### Data excerpts
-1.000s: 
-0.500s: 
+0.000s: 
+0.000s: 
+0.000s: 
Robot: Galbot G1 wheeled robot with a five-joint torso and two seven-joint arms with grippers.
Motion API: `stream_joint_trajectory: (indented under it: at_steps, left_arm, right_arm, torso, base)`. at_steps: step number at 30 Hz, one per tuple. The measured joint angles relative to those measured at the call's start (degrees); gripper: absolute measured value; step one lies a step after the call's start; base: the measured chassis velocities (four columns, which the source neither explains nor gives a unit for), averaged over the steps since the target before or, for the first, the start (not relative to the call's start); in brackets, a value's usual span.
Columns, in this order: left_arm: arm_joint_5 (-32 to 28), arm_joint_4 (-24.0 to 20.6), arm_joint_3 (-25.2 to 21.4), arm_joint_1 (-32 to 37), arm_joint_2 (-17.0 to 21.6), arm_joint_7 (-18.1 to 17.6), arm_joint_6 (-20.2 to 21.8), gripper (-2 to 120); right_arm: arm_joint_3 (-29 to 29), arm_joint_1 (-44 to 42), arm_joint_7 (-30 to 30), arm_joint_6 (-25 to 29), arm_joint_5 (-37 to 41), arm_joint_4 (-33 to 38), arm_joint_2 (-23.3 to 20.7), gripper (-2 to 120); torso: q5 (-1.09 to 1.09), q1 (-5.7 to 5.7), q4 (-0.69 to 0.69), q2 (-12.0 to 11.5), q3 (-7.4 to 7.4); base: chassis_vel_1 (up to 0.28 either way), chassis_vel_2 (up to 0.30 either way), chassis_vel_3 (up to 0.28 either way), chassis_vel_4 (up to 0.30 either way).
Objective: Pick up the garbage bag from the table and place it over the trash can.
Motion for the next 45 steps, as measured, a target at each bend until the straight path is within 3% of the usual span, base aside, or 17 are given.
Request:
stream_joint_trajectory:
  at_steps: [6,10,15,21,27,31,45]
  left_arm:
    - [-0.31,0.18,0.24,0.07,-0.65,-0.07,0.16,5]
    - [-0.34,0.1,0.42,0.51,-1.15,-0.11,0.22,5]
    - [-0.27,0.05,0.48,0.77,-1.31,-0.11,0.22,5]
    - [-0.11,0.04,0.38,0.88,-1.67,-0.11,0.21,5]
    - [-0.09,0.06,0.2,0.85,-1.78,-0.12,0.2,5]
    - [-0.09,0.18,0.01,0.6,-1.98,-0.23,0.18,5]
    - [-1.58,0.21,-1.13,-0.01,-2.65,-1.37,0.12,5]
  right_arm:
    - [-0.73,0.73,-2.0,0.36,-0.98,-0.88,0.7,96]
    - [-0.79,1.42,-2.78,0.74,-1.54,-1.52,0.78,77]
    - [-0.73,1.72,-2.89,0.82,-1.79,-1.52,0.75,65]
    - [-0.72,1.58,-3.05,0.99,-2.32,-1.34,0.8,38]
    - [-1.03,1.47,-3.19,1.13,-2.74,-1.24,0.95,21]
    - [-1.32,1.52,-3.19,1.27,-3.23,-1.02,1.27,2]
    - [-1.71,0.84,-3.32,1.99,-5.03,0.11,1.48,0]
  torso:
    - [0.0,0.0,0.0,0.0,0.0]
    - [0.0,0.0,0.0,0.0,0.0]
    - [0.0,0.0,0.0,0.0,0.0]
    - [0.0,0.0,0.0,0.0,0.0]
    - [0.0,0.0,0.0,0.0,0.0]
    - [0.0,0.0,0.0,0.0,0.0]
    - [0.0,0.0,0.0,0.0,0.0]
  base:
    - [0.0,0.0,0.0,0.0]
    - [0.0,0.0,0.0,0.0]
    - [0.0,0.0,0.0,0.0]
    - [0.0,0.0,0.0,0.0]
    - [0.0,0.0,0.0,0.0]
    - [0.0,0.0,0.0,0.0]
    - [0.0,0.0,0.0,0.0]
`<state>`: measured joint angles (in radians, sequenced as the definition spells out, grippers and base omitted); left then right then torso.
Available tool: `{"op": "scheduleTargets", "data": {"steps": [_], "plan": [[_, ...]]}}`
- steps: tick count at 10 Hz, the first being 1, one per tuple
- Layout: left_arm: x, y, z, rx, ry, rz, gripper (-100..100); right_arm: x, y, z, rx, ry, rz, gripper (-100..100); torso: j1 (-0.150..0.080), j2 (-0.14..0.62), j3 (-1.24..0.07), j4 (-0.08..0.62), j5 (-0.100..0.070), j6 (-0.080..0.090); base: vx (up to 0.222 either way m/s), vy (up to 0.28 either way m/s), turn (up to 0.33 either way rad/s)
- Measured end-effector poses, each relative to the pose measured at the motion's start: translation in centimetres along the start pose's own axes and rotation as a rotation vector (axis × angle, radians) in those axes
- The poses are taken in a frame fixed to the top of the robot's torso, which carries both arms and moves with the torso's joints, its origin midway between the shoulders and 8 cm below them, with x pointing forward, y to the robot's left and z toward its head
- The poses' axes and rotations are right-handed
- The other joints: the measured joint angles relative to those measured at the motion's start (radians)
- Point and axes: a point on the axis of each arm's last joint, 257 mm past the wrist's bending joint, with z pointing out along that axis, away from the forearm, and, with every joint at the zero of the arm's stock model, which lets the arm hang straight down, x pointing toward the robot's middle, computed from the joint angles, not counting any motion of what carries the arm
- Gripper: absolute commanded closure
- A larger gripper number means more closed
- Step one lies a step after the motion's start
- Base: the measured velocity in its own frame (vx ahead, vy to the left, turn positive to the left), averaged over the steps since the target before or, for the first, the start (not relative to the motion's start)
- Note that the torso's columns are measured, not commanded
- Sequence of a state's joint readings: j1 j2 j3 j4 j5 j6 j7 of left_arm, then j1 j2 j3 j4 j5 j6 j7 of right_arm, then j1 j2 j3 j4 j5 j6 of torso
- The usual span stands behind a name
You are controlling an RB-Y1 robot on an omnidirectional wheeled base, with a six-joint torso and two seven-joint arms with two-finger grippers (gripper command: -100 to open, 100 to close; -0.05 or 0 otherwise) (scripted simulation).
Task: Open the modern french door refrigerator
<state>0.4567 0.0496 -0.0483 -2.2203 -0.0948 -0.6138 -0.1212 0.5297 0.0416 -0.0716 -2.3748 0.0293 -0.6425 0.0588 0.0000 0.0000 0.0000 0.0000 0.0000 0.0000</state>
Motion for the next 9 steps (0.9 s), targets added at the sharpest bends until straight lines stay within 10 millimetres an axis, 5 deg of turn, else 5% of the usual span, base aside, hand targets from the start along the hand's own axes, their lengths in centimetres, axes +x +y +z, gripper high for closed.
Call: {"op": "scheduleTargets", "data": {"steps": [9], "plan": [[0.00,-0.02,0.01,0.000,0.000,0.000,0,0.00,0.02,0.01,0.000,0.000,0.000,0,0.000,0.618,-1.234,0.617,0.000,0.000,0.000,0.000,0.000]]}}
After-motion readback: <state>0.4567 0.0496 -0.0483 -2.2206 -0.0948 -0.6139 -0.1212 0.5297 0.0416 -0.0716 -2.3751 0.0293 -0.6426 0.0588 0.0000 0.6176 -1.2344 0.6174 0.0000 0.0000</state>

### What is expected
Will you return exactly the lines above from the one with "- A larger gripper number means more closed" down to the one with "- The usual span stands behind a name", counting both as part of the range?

### Worked solution
- A larger gripper number means more closed
- Step one lies a step after the motion's start
- Base: the measured velocity in its own frame (vx ahead, vy to the left, turn positive to the left), averaged over the steps since the target before or, for the first, the start (not relative to the motion's start)
- Note that the torso's columns are measured, not commanded
- Sequence of a state's joint readings: j1 j2 j3 j4 j5 j6 j7 of left_arm, then j1 j2 j3 j4 j5 j6 j7 of right_arm, then j1 j2 j3 j4 j5 j6 of torso
- The usual span stands behind a name

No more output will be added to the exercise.